Data provided -
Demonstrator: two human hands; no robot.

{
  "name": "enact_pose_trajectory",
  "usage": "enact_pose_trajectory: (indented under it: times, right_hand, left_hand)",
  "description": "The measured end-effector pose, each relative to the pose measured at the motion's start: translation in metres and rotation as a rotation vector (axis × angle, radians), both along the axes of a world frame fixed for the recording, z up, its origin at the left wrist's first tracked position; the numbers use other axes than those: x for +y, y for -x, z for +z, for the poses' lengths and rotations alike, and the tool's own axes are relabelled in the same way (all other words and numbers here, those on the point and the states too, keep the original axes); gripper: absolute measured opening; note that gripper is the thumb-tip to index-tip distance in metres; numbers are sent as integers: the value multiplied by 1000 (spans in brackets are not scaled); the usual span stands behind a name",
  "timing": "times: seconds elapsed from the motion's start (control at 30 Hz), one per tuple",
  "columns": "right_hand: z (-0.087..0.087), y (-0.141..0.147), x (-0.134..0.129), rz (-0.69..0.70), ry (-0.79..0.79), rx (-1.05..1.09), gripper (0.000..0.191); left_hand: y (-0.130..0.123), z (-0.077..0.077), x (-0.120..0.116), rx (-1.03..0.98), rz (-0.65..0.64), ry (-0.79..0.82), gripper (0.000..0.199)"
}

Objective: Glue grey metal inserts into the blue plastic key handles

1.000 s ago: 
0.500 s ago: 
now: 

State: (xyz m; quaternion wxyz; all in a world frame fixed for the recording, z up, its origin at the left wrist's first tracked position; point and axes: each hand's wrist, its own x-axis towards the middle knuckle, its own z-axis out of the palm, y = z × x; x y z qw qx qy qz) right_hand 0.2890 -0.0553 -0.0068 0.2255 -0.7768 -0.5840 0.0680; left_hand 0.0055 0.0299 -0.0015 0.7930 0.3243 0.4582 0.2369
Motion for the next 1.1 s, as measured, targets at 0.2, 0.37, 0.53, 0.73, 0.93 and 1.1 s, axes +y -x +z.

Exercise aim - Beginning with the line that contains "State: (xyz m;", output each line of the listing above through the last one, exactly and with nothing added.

Expected output -
State: (xyz m; quaternion wxyz; all in a world frame fixed for the recording, z up, its origin at the left wrist's first tracked position; point and axes: each hand's wrist, its own x-axis towards the middle knuckle, its own z-axis out of the palm, y = z × x; x y z qw qx qy qz) right_hand 0.2890 -0.0553 -0.0068 0.2255 -0.7768 -0.5840 0.0680; left_hand 0.0055 0.0299 -0.0015 0.7930 0.3243 0.4582 0.2369
Motion for the next 1.1 s, as measured, targets at 0.2, 0.37, 0.53, 0.73, 0.93 and 1.1 s, axes +y -x +z.

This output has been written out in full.